The question now is, am I following my new routine?

clock5I don’t set an alarm clock to get me out of bed in the morning; in fact I very rarely do anything by the clock anymore, not even eat, unless it involves somebody else. My pressures are now self-imposed. If my children decide to visit, or babysitting duties beckon, then my laptop will always be closed while they are here. However, I have given myself a target for each month. When I took the decision to try and write 20,000 words each month, it seemed unachievable, but how wrong was I. May was the first month for that target and I am proud to say I achieved it, while also editing as I went, so now I am taking it a step further by thinking I could easily have my first draft finished in five months. I am not a quick writer and spend a lot of time dwelling on all the usual questions, what, where, who, when and how. It is all in my plan, but I find my story evolves as I am writing it, so the plan becomes null and void in some places.

So where am I at with my new career?Me Working

I finished my novel in May and sent it to the Romantic Novelists Association New Writers Scheme (RNA NWS), to be critiqued. I have everything crossed that the report won’t be too bad, but I am expecting things to need changing.

The plan for my next novel is in place and I have written 14,000 words of it. The question at the beginning of this piece was “have I become a full time writer?” The answer is, most definitely. I am not a published writer. Let me just correct that statement; I have had many short stories published, but my dream has always been about writing and publishing a novel. Therefore, for me, I am unpublished. However, for the first time ever, I truly believe I will achieve my goal, because I never stop learning and listening to others. The apprenticeship is being served, so improvements are being made all the time.

The next stop is the RNA Conference at the beginning of July; for me there is nothing better than mixing with other writers, except maybe chocolate!

Am I happy? You bet I am!!




6 thoughts on “It’s My Life…

    • Thank you Carol. My apologies for not replying early but I have been unwell. I am trying to be strict with myself but, as I am sure you know, the best laid plans often go wrong but I shall keep plugging away.
      Regards Elaine

  1. If you’ve had short stories published, why on earth would you refer to yourself as ‘unpublished’? It doesn’t make sense. Are you implying that short stories are somehow inferior to the novel? Are you implying that short story writers are not as talented as novel writers? Many writers find the short story fiendishly difficult to master. The short story should be appreciated so much more and you’re not helping the cause with statements like that.

    • Jo, the first thing I would like to say is I am sorry because I clearly haven’t worded my piece very well. A short story was something I never thought I could do, so I never attempted to do it, but with the encouragement from those around me, I tried it. Many, many attempts later, I had an email asking to publish my story; my goodness there was no-one more thrilled than me. Writing a short story is an art in itself and, as you rightly said, fiendishly difficult to master. I take my hat off to those that earn a living by writing them.
      When I regarded myself as unpublished, it wasn’t meant to discount the short stories but to emphasise my dream of having a novel published, which I have held for as long as I can remember. Anyone who knows me will know that I am always saying I am an internationally published author, and that is because of my short stories.
      I hope you will accept that my piece wasn’t done with any form of malice or insult, I do know the short story market is diminishing, it was just about my dream and nothing more.
      I also want to thank you for reading my post and leaving your comments, all feedback is valuable and therefore very welcome.

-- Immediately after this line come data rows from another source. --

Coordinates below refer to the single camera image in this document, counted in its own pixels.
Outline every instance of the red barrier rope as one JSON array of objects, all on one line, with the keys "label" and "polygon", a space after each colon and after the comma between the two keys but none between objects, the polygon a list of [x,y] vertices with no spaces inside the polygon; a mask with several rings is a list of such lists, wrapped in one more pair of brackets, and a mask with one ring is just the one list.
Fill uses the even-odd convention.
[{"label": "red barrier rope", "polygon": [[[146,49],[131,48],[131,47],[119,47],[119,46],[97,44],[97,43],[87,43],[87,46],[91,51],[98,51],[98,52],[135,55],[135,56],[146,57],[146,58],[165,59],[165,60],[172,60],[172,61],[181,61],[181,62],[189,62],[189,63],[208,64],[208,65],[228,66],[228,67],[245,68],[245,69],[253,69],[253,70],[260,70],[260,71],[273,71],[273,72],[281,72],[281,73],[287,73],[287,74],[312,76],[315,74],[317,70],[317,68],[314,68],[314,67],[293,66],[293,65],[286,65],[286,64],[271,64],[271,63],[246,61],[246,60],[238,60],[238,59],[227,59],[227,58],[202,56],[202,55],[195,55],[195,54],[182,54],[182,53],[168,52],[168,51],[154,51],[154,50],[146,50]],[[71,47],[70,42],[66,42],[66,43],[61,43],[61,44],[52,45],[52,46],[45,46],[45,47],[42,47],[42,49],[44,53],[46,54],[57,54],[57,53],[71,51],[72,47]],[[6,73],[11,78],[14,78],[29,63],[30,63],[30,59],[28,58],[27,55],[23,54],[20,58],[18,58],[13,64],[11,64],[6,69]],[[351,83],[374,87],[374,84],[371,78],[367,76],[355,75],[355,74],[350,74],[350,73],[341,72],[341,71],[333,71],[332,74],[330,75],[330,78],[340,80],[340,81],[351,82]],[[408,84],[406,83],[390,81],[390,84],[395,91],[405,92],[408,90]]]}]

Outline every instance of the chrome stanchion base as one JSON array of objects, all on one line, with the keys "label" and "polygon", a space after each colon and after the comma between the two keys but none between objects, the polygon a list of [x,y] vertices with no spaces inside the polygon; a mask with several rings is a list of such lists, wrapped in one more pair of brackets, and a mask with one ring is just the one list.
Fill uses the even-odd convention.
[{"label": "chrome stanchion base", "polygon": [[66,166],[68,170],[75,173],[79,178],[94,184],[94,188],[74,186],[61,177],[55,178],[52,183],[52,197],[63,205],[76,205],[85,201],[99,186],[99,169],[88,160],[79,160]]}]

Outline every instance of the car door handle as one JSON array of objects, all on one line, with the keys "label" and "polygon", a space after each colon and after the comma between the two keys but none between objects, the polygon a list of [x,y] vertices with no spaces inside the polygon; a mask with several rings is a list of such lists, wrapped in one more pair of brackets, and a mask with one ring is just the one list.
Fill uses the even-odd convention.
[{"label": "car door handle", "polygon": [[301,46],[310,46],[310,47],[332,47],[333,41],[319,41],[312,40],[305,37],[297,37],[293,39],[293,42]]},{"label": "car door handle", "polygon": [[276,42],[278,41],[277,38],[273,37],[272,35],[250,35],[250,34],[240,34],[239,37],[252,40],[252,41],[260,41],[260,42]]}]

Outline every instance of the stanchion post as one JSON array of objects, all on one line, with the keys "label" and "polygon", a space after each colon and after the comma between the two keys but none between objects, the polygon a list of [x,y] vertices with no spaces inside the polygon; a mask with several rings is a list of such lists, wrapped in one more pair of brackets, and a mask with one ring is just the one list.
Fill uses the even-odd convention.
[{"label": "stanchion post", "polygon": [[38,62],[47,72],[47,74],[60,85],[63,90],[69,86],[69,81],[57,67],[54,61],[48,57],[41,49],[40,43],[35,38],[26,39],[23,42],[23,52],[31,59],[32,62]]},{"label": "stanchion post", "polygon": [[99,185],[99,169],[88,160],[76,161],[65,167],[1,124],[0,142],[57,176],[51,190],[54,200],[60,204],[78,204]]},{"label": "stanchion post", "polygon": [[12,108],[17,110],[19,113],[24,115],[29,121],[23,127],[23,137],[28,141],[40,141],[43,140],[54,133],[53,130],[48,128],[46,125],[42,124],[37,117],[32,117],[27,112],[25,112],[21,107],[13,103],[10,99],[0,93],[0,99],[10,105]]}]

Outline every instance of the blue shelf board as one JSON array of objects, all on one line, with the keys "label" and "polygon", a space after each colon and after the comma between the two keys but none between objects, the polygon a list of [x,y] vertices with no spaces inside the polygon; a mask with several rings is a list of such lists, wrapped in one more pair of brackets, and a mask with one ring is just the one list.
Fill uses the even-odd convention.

  2. I don’t feel that you have any need to apologise, Elaine. Your writing goal has always been to be a published novelist. You are now very close to this long held dream. Along the way your have sold short stories and dabbled in other forms of writing but your focus has always been novels. To you, being a professional writers is about novels even if you have other successes along the way – I applaud you for this.
    My students are a very talented bunch, whatever they write, just hang onto those dreams xx

  3. Thank you Elaine, for the encouragement you always give me. Please accept my apologies for the delay in replying to you, it was unintentional. For anyone who is trying to follow a dream, you will know it is hard to keep hold of the self belief you can do it. In the last week, for reasons I will not go into here, I have had doubts about my ability but I have been lucky to have people around me, like Elaine, who have encouraged me to continue. Actually it’s more than that, they have given me time to reassess and come to the conclusion my dream is as strong as ever, no matter how hard it gets so to that end it is back to the novel!